2013 is the year to kick business planning into high gear and start your own company. More opportunities than ever exist for innovative entrepreneurs to offer specialized services and products to meet niche market needs, and in many cases the cost of entry is low. No more excuses — follow these five tips to take action now:
1. Find an Unmet Need in a Niche You Know
Business opportunities are everywhere. They don’t have to be high-tech, involve a new wonder drug, or take years of research to develop.
Find an unmet need in a niche you know well. Create an innovative service or product that provides value to the customer and differentiates you from the competition. Be able to clearly define your business, its target market, and how you will define success. For example, is your goal to create an opportunity for yourself or will you need to grow the company to 5-20+ employees to become viable?
Begin developing relationships to gain a deeper understanding of your target market. Beta test the concept or product at low or no cost with colleagues, friends, and prospective customers, ask for their candid feedback, and be willing to continuously refine and redesign.

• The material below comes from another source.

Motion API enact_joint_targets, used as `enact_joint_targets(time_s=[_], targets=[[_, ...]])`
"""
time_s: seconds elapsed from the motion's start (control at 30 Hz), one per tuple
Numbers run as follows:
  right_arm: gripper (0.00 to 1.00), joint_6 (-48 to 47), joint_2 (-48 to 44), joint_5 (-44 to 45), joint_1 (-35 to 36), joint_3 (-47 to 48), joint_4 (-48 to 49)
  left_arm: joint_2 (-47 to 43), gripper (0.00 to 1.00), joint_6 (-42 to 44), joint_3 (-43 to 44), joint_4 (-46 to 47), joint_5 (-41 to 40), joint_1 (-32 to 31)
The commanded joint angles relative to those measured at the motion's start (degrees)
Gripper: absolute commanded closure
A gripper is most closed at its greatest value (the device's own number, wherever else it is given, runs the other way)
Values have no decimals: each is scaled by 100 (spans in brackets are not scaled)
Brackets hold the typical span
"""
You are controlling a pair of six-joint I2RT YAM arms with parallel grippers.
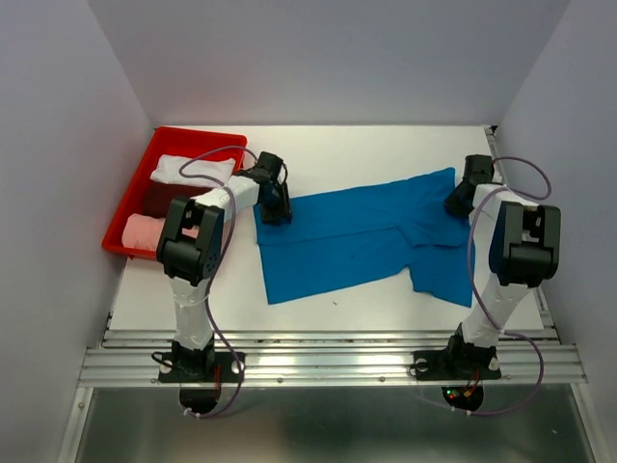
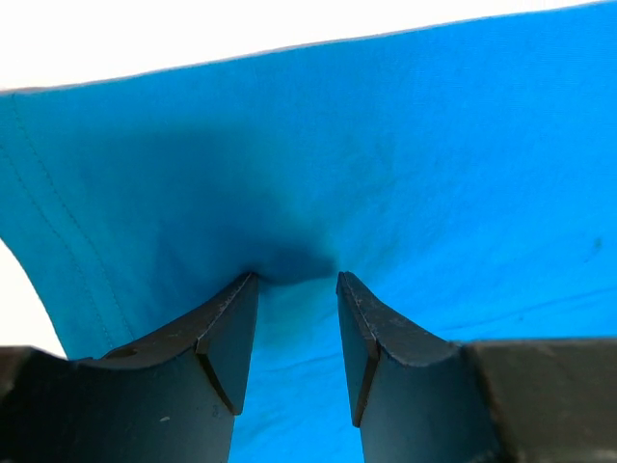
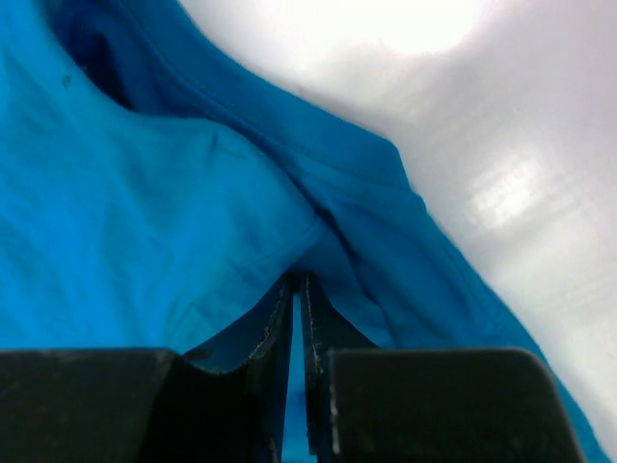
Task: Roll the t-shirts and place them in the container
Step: Fold the T-shirt at the center of the board.
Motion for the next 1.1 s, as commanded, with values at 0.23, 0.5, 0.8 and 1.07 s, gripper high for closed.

2. Invest In Business Planning
Now it’s time to write your ideas down and turn them into a business action plan. Similar to TurboTax or QuickBooks, there are excellent online business planning tools making it easy to create a business plan in just a few hours. Begin by reviewing good samples developed by others, and then create your own plan. By answering questions based on your knowledge and projections about the business, the software guides you through considerations about management, staffing, products and services, target market, trends, customers, and financial planning. It also can create automatic charts and other graphics making the data easy to understand and convey to others.
3. Schedule the Time
The new year is the best time to reassess your schedule and consciously allocate time to your business. While keeping your day job is strongly advised until you’ve developed a steady revenue stream, turning your idea into a viable business is going to take a real time commitment. Be willing each week to set aside at least two evenings, maybe 8-11 pm, and several hours on the weekend devoted to working through these steps.

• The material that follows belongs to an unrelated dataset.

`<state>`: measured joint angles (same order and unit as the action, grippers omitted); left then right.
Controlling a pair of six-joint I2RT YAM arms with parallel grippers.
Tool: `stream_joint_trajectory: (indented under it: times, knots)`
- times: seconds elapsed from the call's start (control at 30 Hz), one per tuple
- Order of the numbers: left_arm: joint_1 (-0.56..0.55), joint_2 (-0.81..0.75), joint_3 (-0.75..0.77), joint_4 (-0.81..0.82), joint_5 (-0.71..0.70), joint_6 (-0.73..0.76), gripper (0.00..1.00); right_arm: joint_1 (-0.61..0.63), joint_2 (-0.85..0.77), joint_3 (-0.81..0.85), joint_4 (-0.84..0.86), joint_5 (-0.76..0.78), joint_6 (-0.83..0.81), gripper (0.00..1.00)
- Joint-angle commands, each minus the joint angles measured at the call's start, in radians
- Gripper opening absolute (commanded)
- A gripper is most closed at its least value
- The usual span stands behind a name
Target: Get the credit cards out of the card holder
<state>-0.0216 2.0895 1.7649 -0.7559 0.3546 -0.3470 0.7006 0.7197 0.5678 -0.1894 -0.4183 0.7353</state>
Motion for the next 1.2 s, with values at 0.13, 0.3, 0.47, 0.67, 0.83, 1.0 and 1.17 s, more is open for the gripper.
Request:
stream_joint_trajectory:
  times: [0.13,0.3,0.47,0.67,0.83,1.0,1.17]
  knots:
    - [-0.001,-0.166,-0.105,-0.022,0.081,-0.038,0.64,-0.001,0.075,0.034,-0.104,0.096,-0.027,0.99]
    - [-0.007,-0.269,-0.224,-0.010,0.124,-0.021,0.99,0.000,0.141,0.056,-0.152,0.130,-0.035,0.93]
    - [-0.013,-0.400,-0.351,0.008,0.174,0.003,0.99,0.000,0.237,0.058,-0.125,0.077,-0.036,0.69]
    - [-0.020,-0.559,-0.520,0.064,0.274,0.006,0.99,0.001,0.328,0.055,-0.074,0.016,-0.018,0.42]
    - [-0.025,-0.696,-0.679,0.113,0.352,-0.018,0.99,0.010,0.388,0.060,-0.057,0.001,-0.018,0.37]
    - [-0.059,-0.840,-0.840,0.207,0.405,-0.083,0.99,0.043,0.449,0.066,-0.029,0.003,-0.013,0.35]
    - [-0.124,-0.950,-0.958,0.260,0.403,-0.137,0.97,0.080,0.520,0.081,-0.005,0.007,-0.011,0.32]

Also, use this time to discover the other resources that are available. Small businesses play a vital role in the U.S. economy and many organizations provide business planning resources for entrepreneurs. For example, SCORE is a non-profit organization that provides free small businesses mentoring and the National Business Incubator Association is the world’s leading organization at advancing business incubation and entrepreneurship.
4. Be Dynamic
Solicit constant feedback from vendors, employees, customers, and others, and be willing to tailor your product or service to better serve their unique needs, and be prepared to continually reinvent and expand offerings to stay relevant.
Remember that your business plan is a dynamic document that remains an integral part of guiding strategic decisions as your firm evolves. Don’t let it sit on a shelf after showing it to your banker or getting that first investment – work with it to monitor progress, change assumptions, and stay focused on growing your venture.
5. Stay Committed
Every new business takes time to develop and requires persistence. If it’s worth doing, stay committed until you succeed.

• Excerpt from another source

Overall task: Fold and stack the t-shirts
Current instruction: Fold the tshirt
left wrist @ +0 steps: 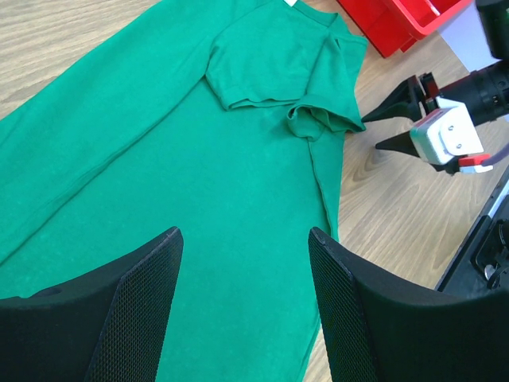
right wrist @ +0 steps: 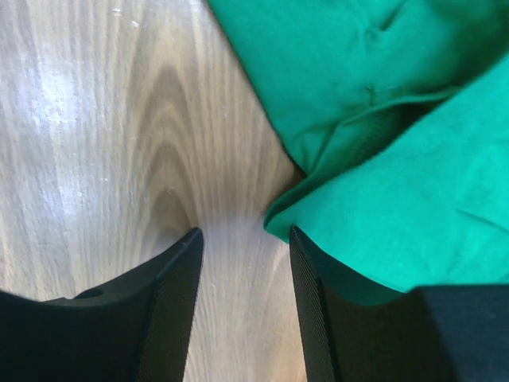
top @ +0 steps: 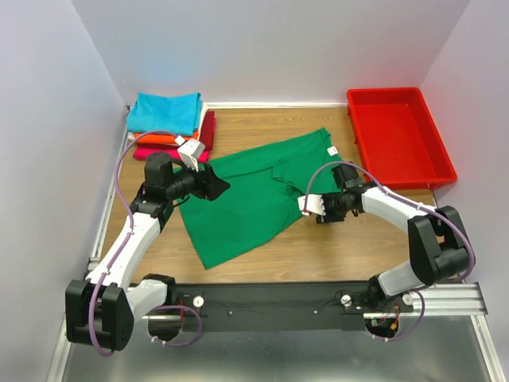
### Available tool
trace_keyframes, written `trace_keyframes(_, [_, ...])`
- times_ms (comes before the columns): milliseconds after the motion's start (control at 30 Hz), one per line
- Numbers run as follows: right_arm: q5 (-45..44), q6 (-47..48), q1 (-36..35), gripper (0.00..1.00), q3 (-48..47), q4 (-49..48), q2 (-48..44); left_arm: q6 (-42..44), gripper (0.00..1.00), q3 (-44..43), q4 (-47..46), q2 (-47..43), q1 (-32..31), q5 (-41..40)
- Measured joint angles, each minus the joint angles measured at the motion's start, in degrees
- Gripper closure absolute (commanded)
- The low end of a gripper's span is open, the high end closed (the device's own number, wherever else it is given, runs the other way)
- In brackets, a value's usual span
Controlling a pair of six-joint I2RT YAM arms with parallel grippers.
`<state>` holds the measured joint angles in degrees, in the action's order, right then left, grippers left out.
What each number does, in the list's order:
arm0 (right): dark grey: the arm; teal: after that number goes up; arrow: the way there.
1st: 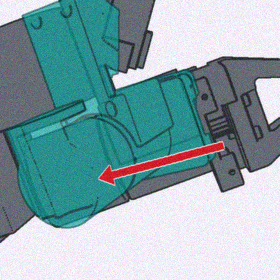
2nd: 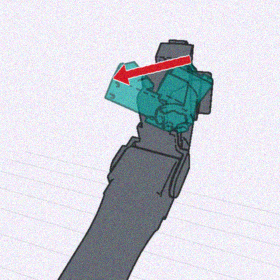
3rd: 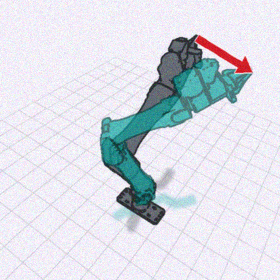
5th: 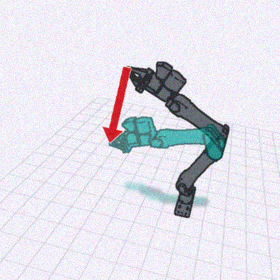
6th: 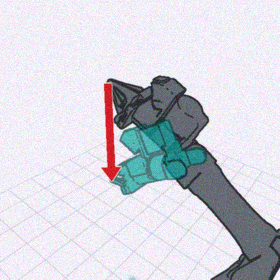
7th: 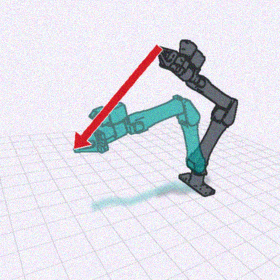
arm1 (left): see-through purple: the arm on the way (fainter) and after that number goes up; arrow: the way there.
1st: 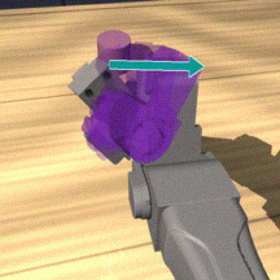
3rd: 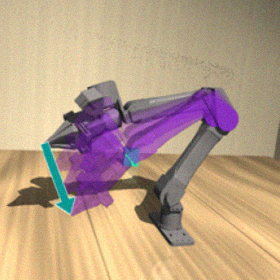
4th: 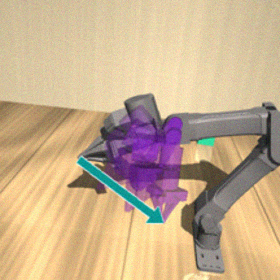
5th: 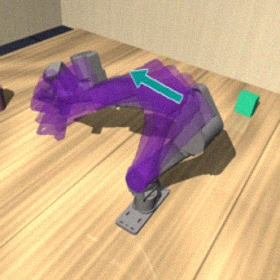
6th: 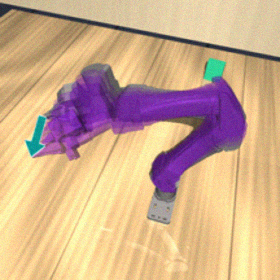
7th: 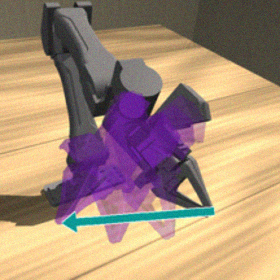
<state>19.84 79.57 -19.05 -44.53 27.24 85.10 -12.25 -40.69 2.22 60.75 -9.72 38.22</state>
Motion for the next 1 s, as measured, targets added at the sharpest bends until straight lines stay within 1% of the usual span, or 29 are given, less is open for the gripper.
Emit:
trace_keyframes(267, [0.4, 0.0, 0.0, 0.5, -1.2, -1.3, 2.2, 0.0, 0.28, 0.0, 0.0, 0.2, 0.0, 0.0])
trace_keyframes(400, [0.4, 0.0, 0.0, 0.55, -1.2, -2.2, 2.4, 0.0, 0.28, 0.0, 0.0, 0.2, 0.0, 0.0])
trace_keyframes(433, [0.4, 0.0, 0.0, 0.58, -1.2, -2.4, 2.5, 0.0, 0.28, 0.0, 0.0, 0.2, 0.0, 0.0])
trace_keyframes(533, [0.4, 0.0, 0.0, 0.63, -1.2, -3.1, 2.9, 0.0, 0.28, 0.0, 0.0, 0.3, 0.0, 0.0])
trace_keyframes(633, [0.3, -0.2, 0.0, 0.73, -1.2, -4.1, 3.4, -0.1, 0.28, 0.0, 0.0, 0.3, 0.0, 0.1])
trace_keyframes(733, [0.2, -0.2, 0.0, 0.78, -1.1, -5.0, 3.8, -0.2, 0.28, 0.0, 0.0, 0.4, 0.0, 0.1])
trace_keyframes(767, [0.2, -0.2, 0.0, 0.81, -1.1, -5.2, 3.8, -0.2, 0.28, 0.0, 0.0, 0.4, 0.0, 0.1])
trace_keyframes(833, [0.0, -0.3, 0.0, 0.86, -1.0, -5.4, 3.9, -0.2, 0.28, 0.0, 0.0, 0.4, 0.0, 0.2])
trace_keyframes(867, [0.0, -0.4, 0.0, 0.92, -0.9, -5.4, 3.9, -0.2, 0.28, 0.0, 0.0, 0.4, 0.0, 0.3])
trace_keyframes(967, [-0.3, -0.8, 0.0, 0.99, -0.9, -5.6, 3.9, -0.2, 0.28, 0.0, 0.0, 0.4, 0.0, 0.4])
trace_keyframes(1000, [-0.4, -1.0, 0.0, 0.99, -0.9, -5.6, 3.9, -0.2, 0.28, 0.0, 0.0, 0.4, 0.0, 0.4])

Based on data from more than 10,000 LivePlan customers, Tim Berry’s (founder of Palo Alto Software) infographic about Small Business and the US Economy shows that in the next 12 months these companies will boost the U.S. economy by spending more than $3 billion, creating over 37,000 new jobs, and investing approximately $2.2 billion in employee salaries.
Act today on your new year’s resolution and start the company you’ve always talked about. Through hard work, commitment, and remaining dynamic, you can be your own boss, take charge of your future, and become part of the most important industry segment that is growing the U.S. economy.